»»
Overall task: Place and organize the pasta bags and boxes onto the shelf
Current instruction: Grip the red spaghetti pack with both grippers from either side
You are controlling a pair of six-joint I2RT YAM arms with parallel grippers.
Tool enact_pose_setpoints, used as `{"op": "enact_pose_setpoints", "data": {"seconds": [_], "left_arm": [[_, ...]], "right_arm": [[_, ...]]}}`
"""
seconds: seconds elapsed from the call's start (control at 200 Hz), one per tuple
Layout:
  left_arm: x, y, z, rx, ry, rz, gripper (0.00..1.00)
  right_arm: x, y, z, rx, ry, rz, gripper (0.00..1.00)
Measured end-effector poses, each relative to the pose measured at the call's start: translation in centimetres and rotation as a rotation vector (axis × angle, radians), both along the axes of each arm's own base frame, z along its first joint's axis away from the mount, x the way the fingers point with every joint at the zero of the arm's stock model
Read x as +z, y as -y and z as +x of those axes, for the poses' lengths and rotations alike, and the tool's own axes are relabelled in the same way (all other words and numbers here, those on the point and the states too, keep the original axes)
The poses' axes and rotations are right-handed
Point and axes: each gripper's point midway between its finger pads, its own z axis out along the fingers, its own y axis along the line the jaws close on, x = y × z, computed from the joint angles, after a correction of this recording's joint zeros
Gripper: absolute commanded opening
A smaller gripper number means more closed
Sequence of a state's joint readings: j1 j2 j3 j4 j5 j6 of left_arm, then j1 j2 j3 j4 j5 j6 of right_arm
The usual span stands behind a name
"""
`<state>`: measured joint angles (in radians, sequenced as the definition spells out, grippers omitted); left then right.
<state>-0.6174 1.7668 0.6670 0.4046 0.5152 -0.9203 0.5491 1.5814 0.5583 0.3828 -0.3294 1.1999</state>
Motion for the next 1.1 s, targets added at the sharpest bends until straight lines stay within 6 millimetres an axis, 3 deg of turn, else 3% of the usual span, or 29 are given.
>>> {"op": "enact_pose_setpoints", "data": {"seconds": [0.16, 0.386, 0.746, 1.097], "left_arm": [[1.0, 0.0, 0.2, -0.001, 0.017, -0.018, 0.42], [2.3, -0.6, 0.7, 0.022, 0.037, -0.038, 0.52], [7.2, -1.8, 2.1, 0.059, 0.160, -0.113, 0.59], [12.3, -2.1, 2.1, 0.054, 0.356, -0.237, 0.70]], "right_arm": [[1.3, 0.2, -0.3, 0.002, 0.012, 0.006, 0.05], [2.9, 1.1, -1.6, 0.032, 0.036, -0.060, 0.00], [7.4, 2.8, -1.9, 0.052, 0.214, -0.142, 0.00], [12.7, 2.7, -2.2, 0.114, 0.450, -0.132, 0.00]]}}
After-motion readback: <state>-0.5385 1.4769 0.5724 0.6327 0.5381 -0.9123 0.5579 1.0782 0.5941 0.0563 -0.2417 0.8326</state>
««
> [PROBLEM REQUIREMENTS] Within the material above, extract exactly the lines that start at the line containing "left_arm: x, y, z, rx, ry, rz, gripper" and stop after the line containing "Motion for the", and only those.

> [REPLY TO THE EXERCISE]
  left_arm: x, y, z, rx, ry, rz, gripper (0.00..1.00)
  right_arm: x, y, z, rx, ry, rz, gripper (0.00..1.00)
Measured end-effector poses, each relative to the pose measured at the call's start: translation in centimetres and rotation as a rotation vector (axis × angle, radians), both along the axes of each arm's own base frame, z along its first joint's axis away from the mount, x the way the fingers point with every joint at the zero of the arm's stock model
Read x as +z, y as -y and z as +x of those axes, for the poses' lengths and rotations alike, and the tool's own axes are relabelled in the same way (all other words and numbers here, those on the point and the states too, keep the original axes)
The poses' axes and rotations are right-handed
Point and axes: each gripper's point midway between its finger pads, its own z axis out along the fingers, its own y axis along the line the jaws close on, x = y × z, computed from the joint angles, after a correction of this recording's joint zeros
Gripper: absolute commanded opening
A smaller gripper number means more closed
Sequence of a state's joint readings: j1 j2 j3 j4 j5 j6 of left_arm, then j1 j2 j3 j4 j5 j6 of right_arm
The usual span stands behind a name
"""
`<state>`: measured joint angles (in radians, sequenced as the definition spells out, grippers omitted); left then right.
<state>-0.6174 1.7668 0.6670 0.4046 0.5152 -0.9203 0.5491 1.5814 0.5583 0.3828 -0.3294 1.1999</state>
Motion for the next 1.1 s, targets added at the sharpest bends until straight lines stay within 6 millimetres an axis, 3 deg of turn, else 3% of the usual span, or 29 are given.

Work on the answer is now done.